Kira Homsher
Contest Winner
Beyond the backyard of my childhood home, through a thicket of trees, across the field and down the street was the white-paneled house where the Hartmann family lived. Two girls and one boy, all homeschooled. The girls, Root and Roseanna, were my closest friends. Together, we concocted potions out of crushed flowers, made red paint with smashed bricks and water, and drew maps of fairy kingdoms with sidewalk chalk.
Root’s real name was Ruth, but she never answered to it. She was a spinster in training, with her little bird mouth, high forehead, insignificant chin, and round wire frame glasses. She wore her dirty blonde hair in two long, staticky braids. Root was special in the pale way that those sickly Victorian children you read about seem special. She floated in and out of rooms, singing hymns in a soft, secret voice. She was oblivious to others’ eyes. Once, we played mummies and wrapped ourselves head to toe in toilet paper and she said, I feel like a cloud in heaven. I always liked Root best. She took our games so seriously that they felt real. If one of her made up characters was heartbroken or wounded, she would cry real tears.
Roseanna was nine—the same age as me—and two years younger than Root. She was quicker and harsher than her sister, and often lashed out at her siblings. She liked to play chasing games and she always had scratches on her knees. Sometimes it sounded like she had too much spit in her mouth when she talked. I thought she would do something unexpected when she grew up, but I wasn’t sure what. Quit the faith, become a lesbian, move to Vietnam, sell ornate ashtrays.

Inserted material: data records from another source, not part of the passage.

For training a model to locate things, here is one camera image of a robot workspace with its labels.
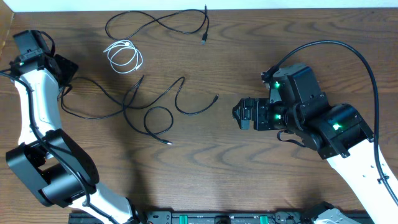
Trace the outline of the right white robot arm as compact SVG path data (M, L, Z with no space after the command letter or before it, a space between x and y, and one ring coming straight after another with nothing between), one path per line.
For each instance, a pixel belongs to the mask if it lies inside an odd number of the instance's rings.
M397 178L383 157L375 135L360 113L343 103L332 106L313 70L297 63L261 75L268 98L243 98L232 109L240 129L295 134L301 147L317 151L350 186L374 223L393 223Z

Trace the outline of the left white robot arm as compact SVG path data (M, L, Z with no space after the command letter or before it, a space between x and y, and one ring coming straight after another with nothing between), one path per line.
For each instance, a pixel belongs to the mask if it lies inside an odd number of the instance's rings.
M19 92L22 129L6 162L46 207L75 208L103 223L146 223L147 217L126 197L100 182L92 158L62 129L58 97L78 65L48 46L48 34L25 30L13 36L20 55L7 73Z

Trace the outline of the cardboard box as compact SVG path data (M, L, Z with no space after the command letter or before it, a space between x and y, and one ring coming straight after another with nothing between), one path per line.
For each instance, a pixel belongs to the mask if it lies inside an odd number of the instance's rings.
M6 44L7 37L9 35L9 31L11 28L11 24L14 19L14 12L9 8L9 6L1 0L0 4L0 51L2 54L2 51L4 49L4 46Z

Jean-Luc, the only boy, was a mystery. His hair was always doing something strange, something I couldn’t believe the parents had allowed. Gelled into a mohawk. Dyed pink. Shaved zig zags into the sides. Other times, it grew curly and brown, haloing his sullen teenage face. Roseanna told me he was a foster—the son of a French woman who couldn’t take care of him—and this was the only way I could make sense of him. He moved through the house with the body language of an uninvited guest.
Once, during the last summer I called them friends, I went to see if Root and Roseanna were around to play. Jean-Luc opened the front door. My heart rocketed up into my throat.
“Hi, Willa.” The interior of the house was dark.
“Are Root and Roseanna around?”
“They’re at the pool,” he said.
“Oh,” I groaned, my chest deflating. “It’s not even that hot out.”
Jean-Luc shrugged. “I’m grounded. Watching the dog.”
He drew back into the foyer, moving to close the front door. I stepped forward.
“What’d you do?”
His eyes slouched. Merle the dog barked from the kitchen. “I took the Lord’s name in vain.”
“What’d you say?”
“Willa, come on. What are you, like eight? Goddammit. I said Goddammit. Root and Roseanna aren’t around today.”
Jean-Luc never paid much attention to me when I was over—I’m not sure that he’d ever even spoken to me before then—but he was five years older, had mean eyes, and was unlike the rest of his family. My dad said the Hartmanns chose to homeschool their children so they could brainwash them into being good Christians. Jean-Luc didn’t seem brainwashed to me. He seemed dispersed, as if he’d secreted little fragments of himself in private corners of the house to withdraw from the rooms he didn’t want to be in. Whenever I came over to play, I kept an eye out for these fragments: a punk CD, crushed coffee cup, black guitar pick. I thought if I collected enough, I could string together some justification for the way my thoughts flurried around him even when he wasn’t there.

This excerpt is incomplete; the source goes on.